▶ **Required work**
Nothing but the data, repeated exactly, belongs in the answer.

(Beginning of Data shown)

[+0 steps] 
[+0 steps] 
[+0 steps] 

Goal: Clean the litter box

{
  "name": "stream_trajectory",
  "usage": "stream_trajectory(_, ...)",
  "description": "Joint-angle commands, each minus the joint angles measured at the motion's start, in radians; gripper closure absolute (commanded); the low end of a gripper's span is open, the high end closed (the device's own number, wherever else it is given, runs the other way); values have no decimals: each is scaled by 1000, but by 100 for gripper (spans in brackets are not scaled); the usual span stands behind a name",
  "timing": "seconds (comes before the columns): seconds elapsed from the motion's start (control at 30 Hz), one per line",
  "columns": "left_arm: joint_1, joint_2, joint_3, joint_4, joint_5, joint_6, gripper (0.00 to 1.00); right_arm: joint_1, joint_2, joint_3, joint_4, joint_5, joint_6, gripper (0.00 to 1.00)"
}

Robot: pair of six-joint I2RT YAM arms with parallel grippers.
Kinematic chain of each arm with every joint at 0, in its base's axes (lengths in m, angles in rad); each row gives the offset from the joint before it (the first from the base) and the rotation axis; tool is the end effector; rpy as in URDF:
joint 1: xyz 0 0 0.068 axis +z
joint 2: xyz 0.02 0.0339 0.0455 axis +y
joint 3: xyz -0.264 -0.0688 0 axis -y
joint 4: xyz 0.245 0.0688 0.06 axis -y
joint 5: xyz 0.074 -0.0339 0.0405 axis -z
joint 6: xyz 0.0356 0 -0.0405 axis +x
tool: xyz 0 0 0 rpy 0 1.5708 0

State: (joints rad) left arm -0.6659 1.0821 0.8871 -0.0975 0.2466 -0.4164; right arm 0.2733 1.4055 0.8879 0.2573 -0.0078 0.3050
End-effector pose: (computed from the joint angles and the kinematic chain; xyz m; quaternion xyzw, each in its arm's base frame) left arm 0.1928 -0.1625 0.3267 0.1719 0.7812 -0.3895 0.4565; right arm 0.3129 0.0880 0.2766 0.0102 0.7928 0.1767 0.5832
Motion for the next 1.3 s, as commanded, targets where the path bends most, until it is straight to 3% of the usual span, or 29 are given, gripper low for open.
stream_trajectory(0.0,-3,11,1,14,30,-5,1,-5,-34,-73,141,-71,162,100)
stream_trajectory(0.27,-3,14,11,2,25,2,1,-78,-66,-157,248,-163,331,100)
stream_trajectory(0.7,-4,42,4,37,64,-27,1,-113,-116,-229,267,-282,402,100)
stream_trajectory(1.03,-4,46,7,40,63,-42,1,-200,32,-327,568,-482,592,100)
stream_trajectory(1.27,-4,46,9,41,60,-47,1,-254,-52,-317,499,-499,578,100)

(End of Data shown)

▶ **Solution to this task**
[+0 steps] 
[+0 steps] 
[+0 steps] 

Goal: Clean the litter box

{
  "name": "stream_trajectory",
  "usage": "stream_trajectory(_, ...)",
  "description": "Joint-angle commands, each minus the joint angles measured at the motion's start, in radians; gripper closure absolute (commanded); the low end of a gripper's span is open, the high end closed (the device's own number, wherever else it is given, runs the other way); values have no decimals: each is scaled by 1000, but by 100 for gripper (spans in brackets are not scaled); the usual span stands behind a name",
  "timing": "seconds (comes before the columns): seconds elapsed from the motion's start (control at 30 Hz), one per line",
  "columns": "left_arm: joint_1, joint_2, joint_3, joint_4, joint_5, joint_6, gripper (0.00 to 1.00); right_arm: joint_1, joint_2, joint_3, joint_4, joint_5, joint_6, gripper (0.00 to 1.00)"
}

Robot: pair of six-joint I2RT YAM arms with parallel grippers.
Kinematic chain of each arm with every joint at 0, in its base's axes (lengths in m, angles in rad); each row gives the offset from the joint before it (the first from the base) and the rotation axis; tool is the end effector; rpy as in URDF:
joint 1: xyz 0 0 0.068 axis +z
joint 2: xyz 0.02 0.0339 0.0455 axis +y
joint 3: xyz -0.264 -0.0688 0 axis -y
joint 4: xyz 0.245 0.0688 0.06 axis -y
joint 5: xyz 0.074 -0.0339 0.0405 axis -z
joint 6: xyz 0.0356 0 -0.0405 axis +x
tool: xyz 0 0 0 rpy 0 1.5708 0

State: (joints rad) left arm -0.6659 1.0821 0.8871 -0.0975 0.2466 -0.4164; right arm 0.2733 1.4055 0.8879 0.2573 -0.0078 0.3050
End-effector pose: (computed from the joint angles and the kinematic chain; xyz m; quaternion xyzw, each in its arm's base frame) left arm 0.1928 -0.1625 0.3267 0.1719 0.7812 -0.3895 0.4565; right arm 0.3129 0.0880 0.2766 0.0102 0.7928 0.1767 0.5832
Motion for the next 1.3 s, as commanded, targets where the path bends most, until it is straight to 3% of the usual span, or 29 are given, gripper low for open.
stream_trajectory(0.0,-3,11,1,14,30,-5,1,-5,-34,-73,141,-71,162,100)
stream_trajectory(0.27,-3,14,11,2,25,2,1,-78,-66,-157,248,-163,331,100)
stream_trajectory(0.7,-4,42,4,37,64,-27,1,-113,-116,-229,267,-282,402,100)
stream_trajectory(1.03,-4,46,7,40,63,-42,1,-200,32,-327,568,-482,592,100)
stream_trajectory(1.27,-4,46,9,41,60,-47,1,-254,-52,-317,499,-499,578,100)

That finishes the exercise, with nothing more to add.